Governor of Wisconsin
The Governor of Wisconsin is the highest executive authority in the government of the U.S. state of Wisconsin. The position was first filled by Nelson Dewey in June 7, 1848, the year Wisconsin became a state. Prior to statehood, there were four Governors of Wisconsin Territory.
The current governor is Jim Doyle, a Democrat, who was elected in 2002, defeating the incumbent Scott McCallum, and re-elected in 2006, defeating Congressman Mark Green. His term is scheduled to last until 2011, and he is not term limited.
The Governor of Wisconsin is responsible for ensuring that the laws of Wisconsin are carried out, and is also required to "communicate to the legislature, at every session, the condition of the state, and recommend such matters to them for their consideration as he may deem expedient."
Any bill passed by the Wisconsin State Legislature must be presented to the governor, who either signs it into law, or vetoes it. In the event of a veto, the bill is returned the legislature, who may then vote to override the veto. In 1930, the Wisconsin Constitution was amended to give the governor line-item veto power, with which portions of appropriations bills may be vetoed; the partial veto may still be overridden by the legislature. In 1990, a further amendment specified that the line-item veto does not give the governor power to veto individual letters of appropriations bills, therby forming new words.
The governor is the commander-in-chief of the militia of the state. If it is deemed necessary, the governor may also convene extraordinary sessions of the state legislature; and he may convene them anywhere in the state, if Madison, the state capital, is deemed unfit for the purpose due to invasion or contagious disease.

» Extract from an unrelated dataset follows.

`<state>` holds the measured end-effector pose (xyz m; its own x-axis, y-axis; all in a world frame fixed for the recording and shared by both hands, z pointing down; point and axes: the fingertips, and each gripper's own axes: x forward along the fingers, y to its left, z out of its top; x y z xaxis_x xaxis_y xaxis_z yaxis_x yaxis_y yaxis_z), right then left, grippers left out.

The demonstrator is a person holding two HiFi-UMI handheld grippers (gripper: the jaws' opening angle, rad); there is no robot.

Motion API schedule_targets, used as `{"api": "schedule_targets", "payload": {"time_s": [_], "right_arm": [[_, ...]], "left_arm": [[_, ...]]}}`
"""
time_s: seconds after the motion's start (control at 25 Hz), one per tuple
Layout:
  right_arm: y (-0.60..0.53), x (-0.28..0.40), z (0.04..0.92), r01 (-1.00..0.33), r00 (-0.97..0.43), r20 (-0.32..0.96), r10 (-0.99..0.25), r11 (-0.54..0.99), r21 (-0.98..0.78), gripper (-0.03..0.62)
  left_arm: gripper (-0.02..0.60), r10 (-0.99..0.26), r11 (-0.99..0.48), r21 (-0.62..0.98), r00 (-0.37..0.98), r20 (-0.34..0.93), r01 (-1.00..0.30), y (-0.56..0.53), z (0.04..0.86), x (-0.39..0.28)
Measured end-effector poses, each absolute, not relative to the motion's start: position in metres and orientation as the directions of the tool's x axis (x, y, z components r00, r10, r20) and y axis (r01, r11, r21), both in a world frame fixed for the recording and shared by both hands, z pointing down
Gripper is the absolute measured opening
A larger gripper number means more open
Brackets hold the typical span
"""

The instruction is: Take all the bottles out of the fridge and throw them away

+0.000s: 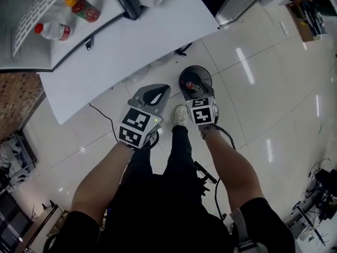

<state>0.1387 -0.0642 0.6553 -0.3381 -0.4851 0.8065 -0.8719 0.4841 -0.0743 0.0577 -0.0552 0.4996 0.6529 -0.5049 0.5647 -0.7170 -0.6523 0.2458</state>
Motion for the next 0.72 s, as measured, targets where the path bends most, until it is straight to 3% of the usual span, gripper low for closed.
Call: {"api": "schedule_targets", "payload": {"time_s": [0.32,0.72], "right_arm": [[-0.088,0.095,0.545,-0.824,-0.439,0.673,-0.595,0.566,-0.038,0.286],[-0.100,0.012,0.422,-0.736,-0.579,0.509,-0.637,0.677,0.010,0.268]], "left_arm": [[0.003,-0.609,-0.603,0.202,0.609,0.508,-0.772,-0.057,0.451,0.022],[0.003,-0.749,-0.503,0.154,0.518,0.414,-0.851,-0.061,0.385,-0.046]]}}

The governor has the power to pardon or commute sentences or grant reprieves thereto, except in cases of treason or impeachment; it is required that notifications of these be submitted to the Wisconsin State Legislature each year, along with the reason for them. In cases of treason, may suspend the carrying out of the sentence until the next session of the legislature, who then vote to grant a pardon, commutation or reprieve, or to carry out the sentence.

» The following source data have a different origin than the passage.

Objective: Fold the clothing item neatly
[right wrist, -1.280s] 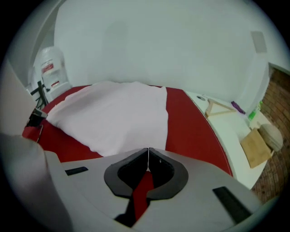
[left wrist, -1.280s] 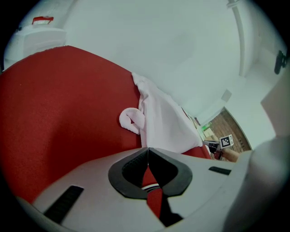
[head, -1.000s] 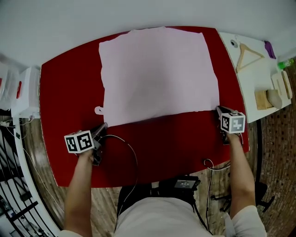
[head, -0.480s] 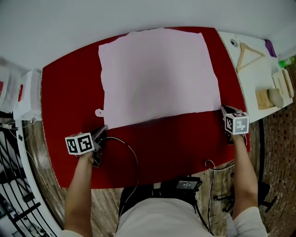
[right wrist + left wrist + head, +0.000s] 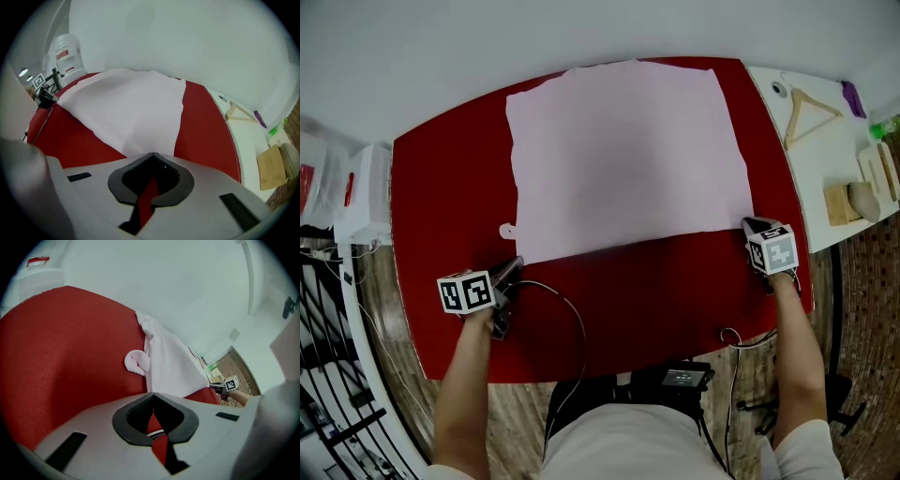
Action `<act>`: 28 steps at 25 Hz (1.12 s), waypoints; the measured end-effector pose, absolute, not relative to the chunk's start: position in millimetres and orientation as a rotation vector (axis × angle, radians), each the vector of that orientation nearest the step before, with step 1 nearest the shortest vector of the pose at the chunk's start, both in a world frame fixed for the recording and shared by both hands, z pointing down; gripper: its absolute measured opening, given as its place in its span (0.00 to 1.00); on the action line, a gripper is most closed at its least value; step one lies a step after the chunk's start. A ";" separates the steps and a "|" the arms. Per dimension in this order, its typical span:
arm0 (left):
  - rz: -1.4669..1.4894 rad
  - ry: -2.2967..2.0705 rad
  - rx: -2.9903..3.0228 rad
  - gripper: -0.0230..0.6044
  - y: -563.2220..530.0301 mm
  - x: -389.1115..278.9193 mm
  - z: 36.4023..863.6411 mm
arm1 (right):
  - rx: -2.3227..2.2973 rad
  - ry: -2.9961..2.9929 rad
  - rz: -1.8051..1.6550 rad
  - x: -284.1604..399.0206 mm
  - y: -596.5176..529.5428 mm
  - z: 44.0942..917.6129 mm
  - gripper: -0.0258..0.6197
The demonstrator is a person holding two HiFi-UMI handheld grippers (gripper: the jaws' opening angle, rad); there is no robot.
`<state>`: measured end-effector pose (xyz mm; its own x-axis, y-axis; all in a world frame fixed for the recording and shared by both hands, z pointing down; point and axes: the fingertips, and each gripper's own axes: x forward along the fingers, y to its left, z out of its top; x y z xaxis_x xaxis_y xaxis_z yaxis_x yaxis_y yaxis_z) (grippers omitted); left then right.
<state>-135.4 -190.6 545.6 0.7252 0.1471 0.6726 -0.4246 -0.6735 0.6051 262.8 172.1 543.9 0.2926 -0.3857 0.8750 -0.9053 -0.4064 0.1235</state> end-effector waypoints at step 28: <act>0.755 -0.068 2.188 0.23 -226.3 -123.9 493.9 | 1.896 -1.424 0.654 189.7 34.7 469.8 0.07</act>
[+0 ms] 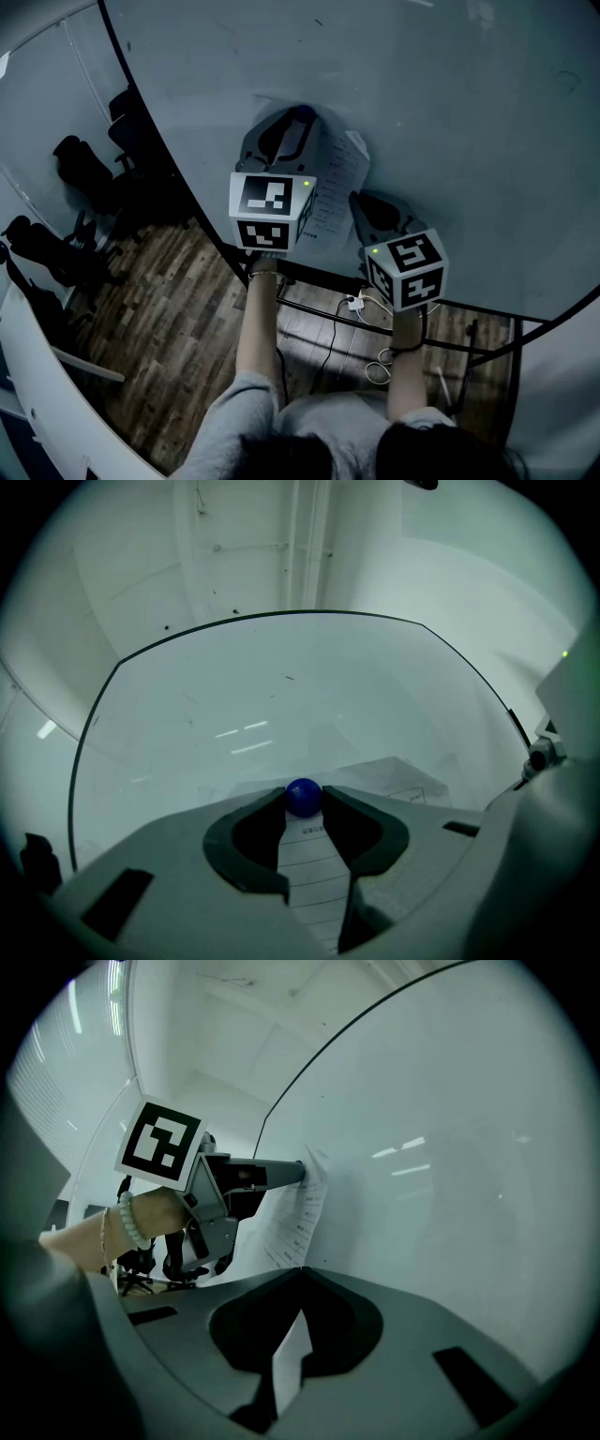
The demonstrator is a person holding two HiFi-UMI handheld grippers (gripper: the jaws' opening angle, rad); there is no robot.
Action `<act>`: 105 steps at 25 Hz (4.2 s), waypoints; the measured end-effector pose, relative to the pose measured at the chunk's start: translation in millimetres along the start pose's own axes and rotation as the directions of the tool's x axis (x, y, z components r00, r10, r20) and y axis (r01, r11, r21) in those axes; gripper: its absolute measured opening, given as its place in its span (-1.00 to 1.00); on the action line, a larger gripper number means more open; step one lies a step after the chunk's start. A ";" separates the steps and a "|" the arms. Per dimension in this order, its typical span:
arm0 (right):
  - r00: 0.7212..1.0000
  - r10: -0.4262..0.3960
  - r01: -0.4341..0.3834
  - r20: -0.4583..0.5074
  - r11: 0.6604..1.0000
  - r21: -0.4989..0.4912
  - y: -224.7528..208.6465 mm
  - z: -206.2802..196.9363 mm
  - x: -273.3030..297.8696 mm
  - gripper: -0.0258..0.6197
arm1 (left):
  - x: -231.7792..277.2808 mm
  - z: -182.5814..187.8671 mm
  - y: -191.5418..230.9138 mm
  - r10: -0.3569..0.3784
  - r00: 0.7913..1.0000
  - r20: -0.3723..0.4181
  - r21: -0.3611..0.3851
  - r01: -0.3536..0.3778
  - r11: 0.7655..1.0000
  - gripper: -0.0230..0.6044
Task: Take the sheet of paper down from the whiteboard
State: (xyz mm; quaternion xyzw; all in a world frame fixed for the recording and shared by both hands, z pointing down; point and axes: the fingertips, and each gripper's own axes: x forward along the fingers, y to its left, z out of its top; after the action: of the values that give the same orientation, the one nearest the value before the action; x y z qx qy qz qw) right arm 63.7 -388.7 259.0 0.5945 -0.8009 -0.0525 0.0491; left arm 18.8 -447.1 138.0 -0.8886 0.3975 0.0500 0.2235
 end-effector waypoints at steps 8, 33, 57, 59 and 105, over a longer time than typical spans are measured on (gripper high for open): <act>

Gubernatorial elections and term of office
The Governor of Wisconsin is elected in a direct election—the candidate with the most votes becomes governor. In the event that two candidates receive an equal number of votes which is higher than that received by any other candidate, the members of the state legislature vote between the two at their next session. In order to be eligible for the office of Governor of Wisconsin, a candidate must be a citzen of the United States and a qualified voter in the state of Wisconsin.

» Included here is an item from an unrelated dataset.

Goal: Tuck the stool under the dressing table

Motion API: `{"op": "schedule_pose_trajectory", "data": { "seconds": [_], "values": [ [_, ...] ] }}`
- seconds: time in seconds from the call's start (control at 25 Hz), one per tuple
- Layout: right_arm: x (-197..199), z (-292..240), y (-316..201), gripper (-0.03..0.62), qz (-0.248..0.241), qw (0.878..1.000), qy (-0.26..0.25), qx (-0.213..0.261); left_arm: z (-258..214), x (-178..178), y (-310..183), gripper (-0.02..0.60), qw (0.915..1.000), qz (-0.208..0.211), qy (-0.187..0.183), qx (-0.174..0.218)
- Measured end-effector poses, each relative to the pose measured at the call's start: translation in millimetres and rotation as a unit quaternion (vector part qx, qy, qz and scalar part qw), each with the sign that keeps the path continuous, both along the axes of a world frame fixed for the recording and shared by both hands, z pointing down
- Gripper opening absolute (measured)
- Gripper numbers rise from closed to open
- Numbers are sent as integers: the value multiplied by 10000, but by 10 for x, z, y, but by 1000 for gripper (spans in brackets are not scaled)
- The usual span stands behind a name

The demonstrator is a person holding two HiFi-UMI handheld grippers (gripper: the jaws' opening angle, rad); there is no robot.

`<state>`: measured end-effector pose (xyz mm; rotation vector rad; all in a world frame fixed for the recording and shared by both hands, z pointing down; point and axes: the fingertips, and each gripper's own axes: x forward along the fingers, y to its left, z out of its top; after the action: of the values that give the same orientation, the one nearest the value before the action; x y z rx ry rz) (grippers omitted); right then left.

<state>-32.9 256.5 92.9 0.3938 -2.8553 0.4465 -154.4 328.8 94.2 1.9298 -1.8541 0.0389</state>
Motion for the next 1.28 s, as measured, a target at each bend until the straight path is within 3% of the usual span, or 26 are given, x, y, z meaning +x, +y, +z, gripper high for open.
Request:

Under the original Wisconsin Constitution, governors were elected for a term of two years; in 1967, the constitution was amended to increase the term of office to four years, beginning with the governor elected in the 1970 election. There is no limit to the number of terms a governor may hold.
The governor may be removed from office through an impeachment trial or through a recall election. An impeachment trial is carried out by the Wisconsin State Assembly, if a majority of its members agree to the impeachment. A governor may also choose to resign from office. Four governors have resigned for various reasons, and none have been removed from office through impeachment, although Arthur MacArthur, Sr., who, as lieutenant governor, became governor upon the resignation of William Barstow, was removed after the Wisconsin Supreme Court ruled that Barstow's opponent in the election, Coles Bashford was the election's legitimate winner.